Below, an excerpt from the book’s preface.
Think of John Kennedy, Lyndon Johnson, or Richard Nixon. Each, in his own way, is firmly set in a certain era of American history. Yet, as vibrant as they were at the peak of their power and influence, none of these men could easily slip into the contemporary political world. Their leadership was unique to their time and place.
That conclusion does not ring true for my father, Robert Kennedy. His appearance is ever modern: the shaggy hair, the skinny ties, the suit jacket off, the shirt sleeves rolled. Beyond appearances, what is striking about RFK are the themes he returned to again and again—themes that still energize the debate and resonate in our own time and place.
Think of the headlines over the past few years, and it is easy to hear Robert Kennedy’s voice and imagine him speaking out in our country as he did 50 years ago—on the madness of gun violence, the shame of police brutality, the need for compassion in welcoming immigrants and refugees, the urgent need to defy the call to war and where war has broken out, to seek peace; the focus not only on stopping terrorism, but of understanding and addressing its root causes; the destructive force of hate, the disillusionment of young people, the inherently injustice of a criminal justice system which discriminates based on race and class, where thousands go to jail simply because they are too poor to make bail—the New Jim Crow; and the duty to address the struggles of those who are not in the headlines, the most vulnerable among us: farm workers, small farmers, workers who long since saw factories and the jobs that supported them replaced by cheap labor or, more recently, technology, Native Americans, those suffering in the hollers of Appalachia, on the Mississippi Delta and in the most destitute slums of our great cities.
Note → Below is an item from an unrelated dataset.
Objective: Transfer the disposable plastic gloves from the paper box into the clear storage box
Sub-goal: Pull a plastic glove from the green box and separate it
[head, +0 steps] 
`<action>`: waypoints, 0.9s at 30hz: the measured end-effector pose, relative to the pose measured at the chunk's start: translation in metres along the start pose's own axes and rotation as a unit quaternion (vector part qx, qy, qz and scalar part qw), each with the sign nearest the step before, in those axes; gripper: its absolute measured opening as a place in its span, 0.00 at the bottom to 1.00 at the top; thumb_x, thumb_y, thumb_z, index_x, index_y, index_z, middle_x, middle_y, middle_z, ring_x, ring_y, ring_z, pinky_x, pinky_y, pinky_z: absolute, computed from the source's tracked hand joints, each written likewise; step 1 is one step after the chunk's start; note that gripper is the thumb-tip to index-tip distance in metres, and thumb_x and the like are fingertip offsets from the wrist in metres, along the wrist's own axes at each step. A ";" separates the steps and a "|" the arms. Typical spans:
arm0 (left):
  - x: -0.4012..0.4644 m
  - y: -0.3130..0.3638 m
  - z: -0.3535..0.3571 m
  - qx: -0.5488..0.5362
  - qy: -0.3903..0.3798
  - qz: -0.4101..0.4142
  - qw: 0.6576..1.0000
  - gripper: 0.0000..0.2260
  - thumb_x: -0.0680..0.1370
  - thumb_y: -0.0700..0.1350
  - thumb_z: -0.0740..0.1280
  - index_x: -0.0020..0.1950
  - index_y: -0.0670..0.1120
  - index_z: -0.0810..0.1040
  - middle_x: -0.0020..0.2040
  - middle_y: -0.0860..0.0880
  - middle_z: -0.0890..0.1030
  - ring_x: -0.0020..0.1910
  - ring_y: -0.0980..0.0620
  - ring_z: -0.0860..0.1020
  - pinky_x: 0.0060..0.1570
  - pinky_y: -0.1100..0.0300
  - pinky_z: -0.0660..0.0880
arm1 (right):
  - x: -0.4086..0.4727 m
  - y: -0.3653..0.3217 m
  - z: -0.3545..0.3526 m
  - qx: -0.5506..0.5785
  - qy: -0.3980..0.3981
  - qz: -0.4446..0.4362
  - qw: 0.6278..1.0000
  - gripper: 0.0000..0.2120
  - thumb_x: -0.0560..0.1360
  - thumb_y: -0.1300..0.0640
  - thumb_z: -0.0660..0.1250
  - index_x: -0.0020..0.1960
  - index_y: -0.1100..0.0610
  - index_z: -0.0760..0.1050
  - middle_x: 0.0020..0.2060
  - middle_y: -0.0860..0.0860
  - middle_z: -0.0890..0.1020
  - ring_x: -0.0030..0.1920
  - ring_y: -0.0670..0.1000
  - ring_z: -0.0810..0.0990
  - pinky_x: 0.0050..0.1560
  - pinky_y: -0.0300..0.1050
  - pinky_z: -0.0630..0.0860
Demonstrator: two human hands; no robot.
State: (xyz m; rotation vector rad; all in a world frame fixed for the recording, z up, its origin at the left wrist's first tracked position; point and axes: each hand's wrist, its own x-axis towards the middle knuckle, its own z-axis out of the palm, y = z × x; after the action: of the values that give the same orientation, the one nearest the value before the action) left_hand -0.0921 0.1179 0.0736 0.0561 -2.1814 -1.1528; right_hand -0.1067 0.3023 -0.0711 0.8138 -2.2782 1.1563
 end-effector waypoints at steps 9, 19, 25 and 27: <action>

Bobby Kennedy’s presence was grounded not only in policy, but most especially in values, values that never waivered, values that stand in high contrast with too much of our political leadership today—integrity, courage, faith, humanism, patriotism, all tempered by curiosity, children and dogs, laughter, fun and, most especially, love.
Jeff Greenfield, RFK speechwriter, and Frank Mankiewicz, RFK press secretary , posited that much of RFK’s credo was “ Get your boot off his neck”. Indeed, RFK stood up to bullies throughout his life. As a grade school student he disdained gossip and meanness. As a college student he refused to play away games unless the African American student on the
Harvard Football Team was allowed to stay in the same hotel as the rest of the squad. He bravely took on Father Feeney, the anti-Semitic chaplain at Harvard who spewed hate, for insisting there is no salvation outside the church. Feeney was later excommunicated. My father travelled to Israel in 1948 and advocated for U.S. support for the new and beleaguered nation, surrounded by enemies. As a law student he invited Ralph Bunche, the first African American to win the Nobel Peace Prize, to speak at the segregated University of Virginia—and then successfully petitioned the UVA Law School to allow Bunche to speak before a mixed race crowd. Unable to find a hotel in the area that would take Bunche, Daddy and Mummy invited him stay in their tiny home, where they endured a night of white supremacists hurling racist epithets and Molotov cocktails.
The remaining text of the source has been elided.